Più o meno, questa è la fotografia di dove siamo adesso. Ma per il M5S pare non sufficiente: invocano il reddito di cittadinanza, che però non è un vezzo nostrano, partorito da un gruppo di neopolitici improvvisati. Poche settimane fa la Svizzera (non esattamente una repubblica delle banane) è andata al voto popolare sul tema. Il prossimo anno la Finlandia dovrebbe testare una sua versione di sussidio incondizionato per tutti i cittadini, fino a 800 euro al mese. Come mai mentre alcuni mettono in discussione il welfare altri vorrebbero rafforzarlo? Che strabismo è? Il fatto è che il sistema attuale tutela solo chi il lavoro ce l'ha già. Ma fuori dai cancelli c'è la massa enorme di due generazioni che preme e ha capito che non riuscirà ad entrare, se non dalla porta di servizio, alias accettando condizioni alle quali non era preparata (molti sono laureati e diplomati). Pertanto, è sconsigliabile fare spallucce e trattare con sufficienza la petizione, a meno di non voler correre il serio rischio di trovarla nelle agende di qualche altra forza politica che voglia lisciare il pelo ad alcuni milioni di votanti. Così, vediamo su quali basi si poggia. I teorici argomentano che l'economia si fonda sui consumi diffusi e che la politica ha la funzione primaria di redistribuire la ricchezza secondo criteri tendenti all'equità. Visto che nei Paesi Ocse la disuguaglianza sociale (misurata con il coefficiente di Gini) è aumentata dal 1985 al 2013 da 0,28 a 0,32, perché concludono non seguire la via più semplice e redistribuire direttamente il reddito, anziché prenderla lunga, costruendo reti più o meno articolate di assistenza e magari redistribuire gli strumenti che producono reddito (buona scuola, valori impegnativi, condizioni di mercato meno ingessate)? Perché è sbagliato e pericoloso, sia detto forte e chiaro. Una cosa è dare a una persona una forma di aiuto in circostanze particolarmente critiche, che non lo esime dal cimentarsi nel contesto produttivo. Ma decenni di welfare abusato e indiscriminato hanno insegnato che garantire un reddito minerebbe alla base la necessità e dunque la propensione a uscire la mattina per tornare a casa la sera avendo prodotto un valore. Se dai a qualcuno un biscotto, dicono gli americani, quello poi ti chiederà la tazza di latte.
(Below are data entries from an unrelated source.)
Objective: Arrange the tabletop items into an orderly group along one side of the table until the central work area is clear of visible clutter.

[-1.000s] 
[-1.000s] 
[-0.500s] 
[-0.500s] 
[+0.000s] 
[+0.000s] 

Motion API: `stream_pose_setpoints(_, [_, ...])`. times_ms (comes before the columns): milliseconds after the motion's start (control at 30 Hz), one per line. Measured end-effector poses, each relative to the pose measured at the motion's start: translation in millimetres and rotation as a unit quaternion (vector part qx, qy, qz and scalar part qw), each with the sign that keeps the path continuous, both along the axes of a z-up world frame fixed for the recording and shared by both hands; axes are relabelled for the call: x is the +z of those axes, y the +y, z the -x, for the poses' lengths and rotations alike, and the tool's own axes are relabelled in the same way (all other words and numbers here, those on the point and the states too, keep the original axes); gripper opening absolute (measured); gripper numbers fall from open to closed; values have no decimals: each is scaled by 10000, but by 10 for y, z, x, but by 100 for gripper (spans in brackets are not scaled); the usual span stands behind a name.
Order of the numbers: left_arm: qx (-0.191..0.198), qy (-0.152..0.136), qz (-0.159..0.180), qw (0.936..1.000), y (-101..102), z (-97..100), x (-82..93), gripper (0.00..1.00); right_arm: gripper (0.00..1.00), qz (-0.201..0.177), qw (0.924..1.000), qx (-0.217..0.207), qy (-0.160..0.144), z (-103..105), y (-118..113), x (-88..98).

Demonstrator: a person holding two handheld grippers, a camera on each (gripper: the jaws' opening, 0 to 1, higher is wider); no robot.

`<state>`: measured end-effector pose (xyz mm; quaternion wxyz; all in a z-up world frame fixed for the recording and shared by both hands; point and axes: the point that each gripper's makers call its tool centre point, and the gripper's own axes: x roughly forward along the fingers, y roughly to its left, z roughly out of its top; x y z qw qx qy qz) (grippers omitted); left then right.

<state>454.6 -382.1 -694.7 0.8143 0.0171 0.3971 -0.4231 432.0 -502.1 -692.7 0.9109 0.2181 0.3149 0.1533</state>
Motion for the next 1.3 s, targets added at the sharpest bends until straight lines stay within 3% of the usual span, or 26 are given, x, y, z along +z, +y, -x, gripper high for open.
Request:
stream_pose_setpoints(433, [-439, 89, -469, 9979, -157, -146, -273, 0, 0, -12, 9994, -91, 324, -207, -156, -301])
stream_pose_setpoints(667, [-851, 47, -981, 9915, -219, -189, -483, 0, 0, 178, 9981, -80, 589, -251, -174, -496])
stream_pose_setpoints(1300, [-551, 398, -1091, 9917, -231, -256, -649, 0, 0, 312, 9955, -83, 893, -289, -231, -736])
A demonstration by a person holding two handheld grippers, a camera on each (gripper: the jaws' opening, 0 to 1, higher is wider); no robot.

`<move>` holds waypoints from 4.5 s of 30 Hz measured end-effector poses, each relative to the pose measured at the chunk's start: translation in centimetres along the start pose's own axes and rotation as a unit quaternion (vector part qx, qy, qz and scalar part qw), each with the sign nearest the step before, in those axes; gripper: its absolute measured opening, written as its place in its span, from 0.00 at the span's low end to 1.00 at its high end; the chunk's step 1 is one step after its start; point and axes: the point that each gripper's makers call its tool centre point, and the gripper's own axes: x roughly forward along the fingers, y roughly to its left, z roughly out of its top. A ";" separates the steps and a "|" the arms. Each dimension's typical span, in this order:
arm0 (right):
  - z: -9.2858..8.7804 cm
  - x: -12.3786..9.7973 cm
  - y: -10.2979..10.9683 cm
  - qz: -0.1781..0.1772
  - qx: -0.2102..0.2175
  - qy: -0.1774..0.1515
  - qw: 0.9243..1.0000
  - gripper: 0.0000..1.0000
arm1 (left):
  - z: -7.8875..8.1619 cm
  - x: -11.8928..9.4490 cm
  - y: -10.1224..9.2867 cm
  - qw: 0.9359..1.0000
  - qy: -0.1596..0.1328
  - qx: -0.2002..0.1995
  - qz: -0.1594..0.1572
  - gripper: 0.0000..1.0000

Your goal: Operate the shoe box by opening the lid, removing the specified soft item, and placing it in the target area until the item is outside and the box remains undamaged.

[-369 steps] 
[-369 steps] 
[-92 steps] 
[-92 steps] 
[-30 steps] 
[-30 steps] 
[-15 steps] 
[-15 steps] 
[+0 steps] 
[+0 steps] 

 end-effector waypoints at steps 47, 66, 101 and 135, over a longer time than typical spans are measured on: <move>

Un reddito di cittadinanza non risolverebbe il problema, anzi lo moltiplicherebbe per le generazioni che adesso si stanno formando, indebolendole. Detto questo, il problema rimane e non è piccolo. Ma va circoscritto e risolto. È il momento per la politica alta di scendere in campo, scegliendo la strada giusta, non quella in discesa.